Stored data:
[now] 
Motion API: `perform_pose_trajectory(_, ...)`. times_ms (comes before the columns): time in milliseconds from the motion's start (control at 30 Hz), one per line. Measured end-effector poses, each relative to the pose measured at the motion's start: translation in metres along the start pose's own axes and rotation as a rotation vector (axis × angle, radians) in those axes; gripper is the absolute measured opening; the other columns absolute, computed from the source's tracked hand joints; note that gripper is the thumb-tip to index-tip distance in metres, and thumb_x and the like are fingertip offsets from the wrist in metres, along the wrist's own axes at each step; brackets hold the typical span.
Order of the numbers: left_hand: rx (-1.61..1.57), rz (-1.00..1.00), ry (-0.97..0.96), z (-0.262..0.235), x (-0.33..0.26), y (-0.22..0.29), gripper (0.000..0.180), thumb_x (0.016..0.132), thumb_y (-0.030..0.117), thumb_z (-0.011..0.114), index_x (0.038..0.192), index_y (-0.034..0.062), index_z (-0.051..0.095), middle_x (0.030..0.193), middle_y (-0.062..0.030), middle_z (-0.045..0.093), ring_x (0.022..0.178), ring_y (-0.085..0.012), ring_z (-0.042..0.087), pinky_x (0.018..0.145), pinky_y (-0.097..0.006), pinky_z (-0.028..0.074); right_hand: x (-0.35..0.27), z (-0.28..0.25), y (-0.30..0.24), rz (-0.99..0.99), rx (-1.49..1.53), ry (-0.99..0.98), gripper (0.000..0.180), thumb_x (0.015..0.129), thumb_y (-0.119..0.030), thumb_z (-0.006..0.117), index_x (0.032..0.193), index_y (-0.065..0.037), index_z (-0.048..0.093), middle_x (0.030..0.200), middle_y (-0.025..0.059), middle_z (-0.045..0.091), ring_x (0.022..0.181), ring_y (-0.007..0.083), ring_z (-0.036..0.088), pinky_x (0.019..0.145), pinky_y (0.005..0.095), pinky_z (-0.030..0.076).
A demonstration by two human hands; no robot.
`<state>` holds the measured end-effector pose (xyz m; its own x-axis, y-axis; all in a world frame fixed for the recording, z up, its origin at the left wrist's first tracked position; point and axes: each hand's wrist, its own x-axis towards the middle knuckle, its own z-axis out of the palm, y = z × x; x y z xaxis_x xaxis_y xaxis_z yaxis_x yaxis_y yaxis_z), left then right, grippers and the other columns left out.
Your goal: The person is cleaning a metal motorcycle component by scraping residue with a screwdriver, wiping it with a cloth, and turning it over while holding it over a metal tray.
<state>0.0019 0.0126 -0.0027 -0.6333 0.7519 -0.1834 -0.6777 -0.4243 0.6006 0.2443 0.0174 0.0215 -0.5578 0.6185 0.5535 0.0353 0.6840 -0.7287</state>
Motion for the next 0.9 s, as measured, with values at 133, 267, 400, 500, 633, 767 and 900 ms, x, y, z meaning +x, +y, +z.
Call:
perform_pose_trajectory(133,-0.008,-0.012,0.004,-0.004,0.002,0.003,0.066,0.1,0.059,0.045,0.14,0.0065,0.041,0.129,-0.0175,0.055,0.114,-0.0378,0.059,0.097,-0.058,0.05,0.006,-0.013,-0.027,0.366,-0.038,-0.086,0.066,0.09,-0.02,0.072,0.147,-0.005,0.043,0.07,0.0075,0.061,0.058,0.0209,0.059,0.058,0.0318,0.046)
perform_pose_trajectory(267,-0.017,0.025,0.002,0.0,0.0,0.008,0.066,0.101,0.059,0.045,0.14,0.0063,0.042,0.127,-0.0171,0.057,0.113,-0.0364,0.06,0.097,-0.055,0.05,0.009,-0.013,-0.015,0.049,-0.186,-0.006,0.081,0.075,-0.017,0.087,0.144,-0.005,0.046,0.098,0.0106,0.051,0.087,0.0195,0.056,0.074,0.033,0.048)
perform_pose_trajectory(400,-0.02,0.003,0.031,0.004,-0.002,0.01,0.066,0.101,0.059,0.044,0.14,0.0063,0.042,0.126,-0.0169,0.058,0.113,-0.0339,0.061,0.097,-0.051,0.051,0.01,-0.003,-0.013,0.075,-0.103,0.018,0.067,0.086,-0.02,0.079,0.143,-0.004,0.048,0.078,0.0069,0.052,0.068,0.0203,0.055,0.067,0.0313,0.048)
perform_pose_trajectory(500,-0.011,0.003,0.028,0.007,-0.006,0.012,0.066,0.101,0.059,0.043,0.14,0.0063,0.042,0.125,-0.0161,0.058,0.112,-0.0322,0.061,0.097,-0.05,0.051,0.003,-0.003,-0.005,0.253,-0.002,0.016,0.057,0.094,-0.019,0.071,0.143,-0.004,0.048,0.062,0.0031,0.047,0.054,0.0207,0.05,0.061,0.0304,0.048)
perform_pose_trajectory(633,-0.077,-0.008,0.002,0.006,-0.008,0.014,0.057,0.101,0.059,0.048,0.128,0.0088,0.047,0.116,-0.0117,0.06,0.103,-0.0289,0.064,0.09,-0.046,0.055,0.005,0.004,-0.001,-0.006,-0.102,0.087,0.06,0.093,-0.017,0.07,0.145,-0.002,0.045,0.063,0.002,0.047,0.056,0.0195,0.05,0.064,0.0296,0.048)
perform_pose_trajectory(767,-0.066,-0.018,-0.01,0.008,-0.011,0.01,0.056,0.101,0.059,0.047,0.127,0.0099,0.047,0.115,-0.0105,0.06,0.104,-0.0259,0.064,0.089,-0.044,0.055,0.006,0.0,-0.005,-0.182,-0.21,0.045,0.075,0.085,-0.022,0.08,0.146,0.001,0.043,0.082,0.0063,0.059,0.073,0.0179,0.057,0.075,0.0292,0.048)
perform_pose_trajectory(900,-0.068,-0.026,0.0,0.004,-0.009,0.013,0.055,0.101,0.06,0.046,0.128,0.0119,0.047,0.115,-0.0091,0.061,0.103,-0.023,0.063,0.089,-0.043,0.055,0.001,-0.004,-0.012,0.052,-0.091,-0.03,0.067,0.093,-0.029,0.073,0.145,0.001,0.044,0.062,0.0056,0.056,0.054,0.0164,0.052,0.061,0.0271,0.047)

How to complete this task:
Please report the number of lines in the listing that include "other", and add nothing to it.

Response below:
2